Smokers should be offered and encouraged to use e-cigarettes to help them quit, says a leading medical body.
The UK’s Royal College of Physicians says there is resounding evidence that e-cigarettes are “much safer” than smoking and aid quitting.
With the right checks and measures, vaping could improve the lives of millions of people, it says in a new, 200-page report.

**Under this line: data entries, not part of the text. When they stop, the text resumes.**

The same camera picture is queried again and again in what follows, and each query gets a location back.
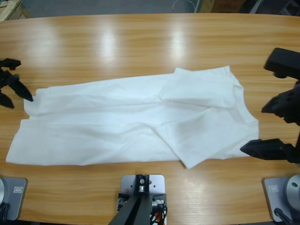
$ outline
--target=floor
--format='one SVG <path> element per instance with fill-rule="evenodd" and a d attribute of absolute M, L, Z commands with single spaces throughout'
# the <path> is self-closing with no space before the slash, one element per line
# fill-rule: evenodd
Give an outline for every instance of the floor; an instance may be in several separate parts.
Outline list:
<path fill-rule="evenodd" d="M 197 0 L 189 0 L 194 5 Z M 179 0 L 22 0 L 31 17 L 98 14 L 192 13 L 191 2 Z"/>

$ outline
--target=white cloth
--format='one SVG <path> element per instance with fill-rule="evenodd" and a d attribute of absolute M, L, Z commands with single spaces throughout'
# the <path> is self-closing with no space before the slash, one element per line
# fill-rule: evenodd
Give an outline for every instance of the white cloth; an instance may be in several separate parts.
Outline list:
<path fill-rule="evenodd" d="M 6 161 L 90 165 L 244 157 L 258 138 L 229 66 L 38 89 Z"/>

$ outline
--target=wire
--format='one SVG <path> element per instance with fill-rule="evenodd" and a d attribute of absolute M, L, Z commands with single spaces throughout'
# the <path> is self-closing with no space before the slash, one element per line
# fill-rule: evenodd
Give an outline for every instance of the wire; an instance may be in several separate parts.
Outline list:
<path fill-rule="evenodd" d="M 187 2 L 189 2 L 189 3 L 191 3 L 192 5 L 193 5 L 193 7 L 194 7 L 194 11 L 196 10 L 196 6 L 195 6 L 195 4 L 192 2 L 192 1 L 190 1 L 190 0 L 176 0 L 174 3 L 173 3 L 173 5 L 172 5 L 172 9 L 173 9 L 173 11 L 175 11 L 175 4 L 177 3 L 177 2 L 179 2 L 179 1 L 187 1 Z"/>

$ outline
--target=black metal bracket
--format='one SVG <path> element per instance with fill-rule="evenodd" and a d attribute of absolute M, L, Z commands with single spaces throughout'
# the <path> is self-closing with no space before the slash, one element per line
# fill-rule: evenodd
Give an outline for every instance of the black metal bracket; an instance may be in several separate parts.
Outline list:
<path fill-rule="evenodd" d="M 262 108 L 262 113 L 273 113 L 287 123 L 300 126 L 300 53 L 287 49 L 275 48 L 264 68 L 274 72 L 277 78 L 292 77 L 297 79 L 293 89 L 273 97 Z M 284 144 L 280 139 L 252 140 L 240 149 L 242 152 L 264 160 L 287 160 L 300 163 L 300 134 L 297 144 Z"/>
<path fill-rule="evenodd" d="M 33 101 L 32 95 L 29 90 L 20 82 L 20 76 L 18 74 L 12 75 L 9 71 L 3 71 L 2 67 L 15 70 L 21 64 L 19 60 L 4 59 L 0 60 L 0 105 L 7 108 L 14 108 L 14 104 L 11 99 L 1 92 L 1 88 L 9 86 L 15 91 L 15 93 L 28 101 Z"/>
<path fill-rule="evenodd" d="M 149 175 L 136 175 L 134 194 L 119 193 L 118 214 L 109 225 L 163 225 L 167 214 L 166 194 L 149 193 Z"/>

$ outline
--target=wooden table
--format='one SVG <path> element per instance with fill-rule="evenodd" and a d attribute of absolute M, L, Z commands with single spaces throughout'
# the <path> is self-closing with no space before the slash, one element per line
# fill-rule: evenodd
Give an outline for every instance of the wooden table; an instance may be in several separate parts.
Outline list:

It says fears that e-cigarettes are a gateway to smoking are unfounded.
But, by and large, people who want to use electronic cigarettes will still need to buy them rather than get them on the NHS.
Do e-cigarettes make it harder to stop smoking?
Are e-cigarettes safe?
Should we switch from tobacco to e-cigarettes?
UK doctors can only prescribe e-cigarettes if they have been licensed as a “quit smoking aid” – something that requires strict regulation.
Few manufacturers go down this route and instead sell products to satisfy users’ desire for nicotine without the harmful chemicals produced by tobacco.
Best way to quit?
Sales of e-cigarettes have been rising steadily since the first went on sale in 2007 in the UK.
Since 2012, they have replaced nicotine patches and gum to become the most popular choice of smoking cessation aid in England.
Around one in 20 adults in England uses e-cigarettes, and nearly all of these are ex-smokers or current smokers who are trying to cut down or quit.
The Royal College of Physicians says smokers who use e-cigarettes or prescribed medications – with support from their doctor – are more likely to quit permanently.
1. On some e-cigarettes, inhalation activates the battery-powered atomiser. Other types are manually switched on
2. A heating coil inside the atomiser heats liquid nicotine contained in a cartridge
3. The mixture becomes vapour and is inhaled. Many e-cigarettes have an LED light as a cosmetic feature to simulate traditional cigarette glow.